## Task statement
Draw out every line with the word "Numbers" from the listing below.

## Input data
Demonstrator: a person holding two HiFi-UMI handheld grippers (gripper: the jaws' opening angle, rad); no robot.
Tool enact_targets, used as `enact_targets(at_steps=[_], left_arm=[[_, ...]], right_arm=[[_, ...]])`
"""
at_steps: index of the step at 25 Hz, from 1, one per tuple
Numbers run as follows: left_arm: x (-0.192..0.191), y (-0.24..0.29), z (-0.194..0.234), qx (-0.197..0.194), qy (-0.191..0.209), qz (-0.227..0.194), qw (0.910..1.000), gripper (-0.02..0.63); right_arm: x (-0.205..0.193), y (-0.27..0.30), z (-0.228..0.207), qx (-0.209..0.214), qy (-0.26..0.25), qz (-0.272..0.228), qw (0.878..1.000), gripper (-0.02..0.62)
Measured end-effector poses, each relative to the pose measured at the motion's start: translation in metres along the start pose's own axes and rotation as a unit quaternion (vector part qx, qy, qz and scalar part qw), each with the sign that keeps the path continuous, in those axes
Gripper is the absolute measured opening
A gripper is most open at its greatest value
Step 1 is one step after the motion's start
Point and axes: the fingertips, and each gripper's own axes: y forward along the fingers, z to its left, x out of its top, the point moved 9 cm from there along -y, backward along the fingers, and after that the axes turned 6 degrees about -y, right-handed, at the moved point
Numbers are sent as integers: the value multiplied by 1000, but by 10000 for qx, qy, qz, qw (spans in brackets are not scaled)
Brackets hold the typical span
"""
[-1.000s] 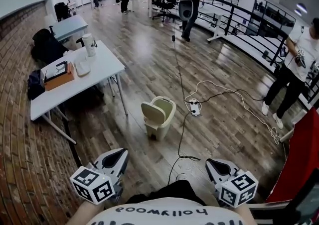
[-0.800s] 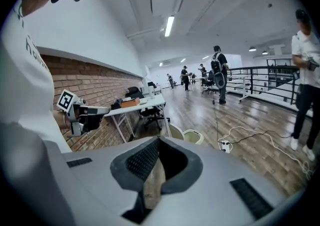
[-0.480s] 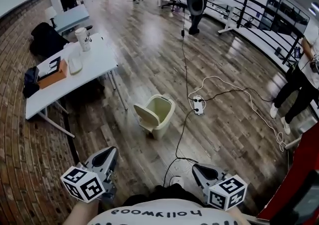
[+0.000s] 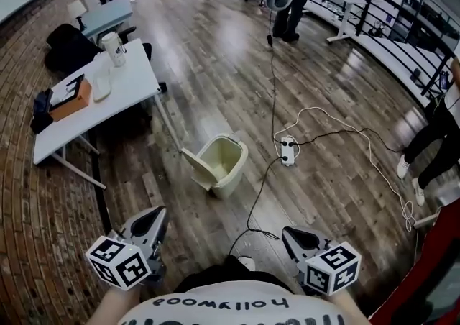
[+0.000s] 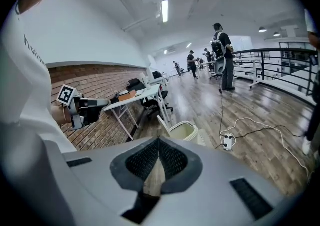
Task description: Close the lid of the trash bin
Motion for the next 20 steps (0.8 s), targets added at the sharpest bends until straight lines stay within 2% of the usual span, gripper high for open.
enact_targets(at_steps=[6,12,15,20], left_arm=[[-1,4,-5,291,-137,-89,9994,8],[0,3,-14,458,-91,-121,9988,8],[0,8,-12,487,-112,-197,9986,6],[-8,22,-13,423,-216,-82,9988,8]], right_arm=[[-1,6,-22,207,-30,0,9998,9],[-4,6,-34,324,22,-20,9995,9],[-4,6,-38,314,-47,-31,9995,9],[-6,4,-49,198,-41,58,9998,9]])
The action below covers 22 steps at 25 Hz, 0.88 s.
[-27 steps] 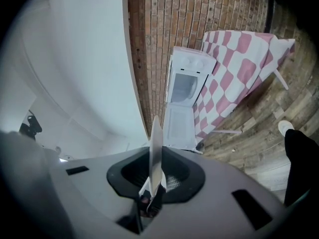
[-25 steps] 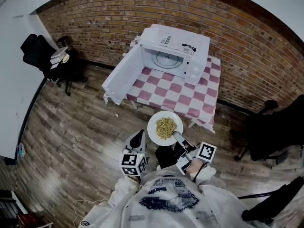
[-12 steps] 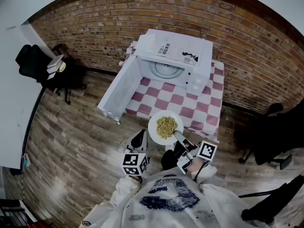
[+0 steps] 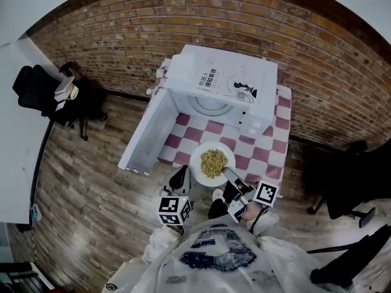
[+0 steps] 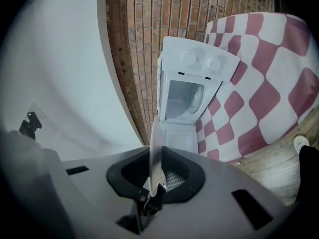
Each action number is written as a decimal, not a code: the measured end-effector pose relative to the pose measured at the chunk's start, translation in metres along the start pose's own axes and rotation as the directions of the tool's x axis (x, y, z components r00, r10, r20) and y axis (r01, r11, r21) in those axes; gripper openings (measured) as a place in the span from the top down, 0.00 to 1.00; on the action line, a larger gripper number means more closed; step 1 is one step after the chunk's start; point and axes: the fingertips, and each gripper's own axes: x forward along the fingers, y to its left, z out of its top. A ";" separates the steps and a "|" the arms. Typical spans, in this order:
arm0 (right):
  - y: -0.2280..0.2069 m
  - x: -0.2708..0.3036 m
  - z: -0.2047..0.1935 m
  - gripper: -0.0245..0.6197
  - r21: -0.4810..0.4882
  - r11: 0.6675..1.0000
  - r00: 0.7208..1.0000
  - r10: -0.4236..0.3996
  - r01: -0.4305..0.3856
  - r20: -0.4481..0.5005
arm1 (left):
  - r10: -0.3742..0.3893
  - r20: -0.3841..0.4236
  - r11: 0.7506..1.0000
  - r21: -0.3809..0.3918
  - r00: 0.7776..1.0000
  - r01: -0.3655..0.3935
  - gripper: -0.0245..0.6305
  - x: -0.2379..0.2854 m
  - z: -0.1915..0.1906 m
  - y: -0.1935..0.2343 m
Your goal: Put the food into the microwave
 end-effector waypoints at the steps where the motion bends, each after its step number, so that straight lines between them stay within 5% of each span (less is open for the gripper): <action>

## Response area
Numbers run as follows: left_arm: x (-0.192..0.191), y (-0.24..0.29), z (-0.194..0.234), qx (-0.197..0.194), qy (-0.191..0.209), qz (-0.227..0.194), qw (0.910..1.000), gripper (-0.02..0.63); right_arm: x (-0.205..0.193), y (-0.27..0.30), z (-0.228..0.207), qx (-0.209..0.214), qy (-0.26..0.25), qz (-0.272..0.228), qw (0.878..1.000), gripper (-0.02..0.62)
Numbers are sent as integers: the value multiplied by 1000, but by 10000 for qx, qy, qz, qw (spans in brackets are not scaled)

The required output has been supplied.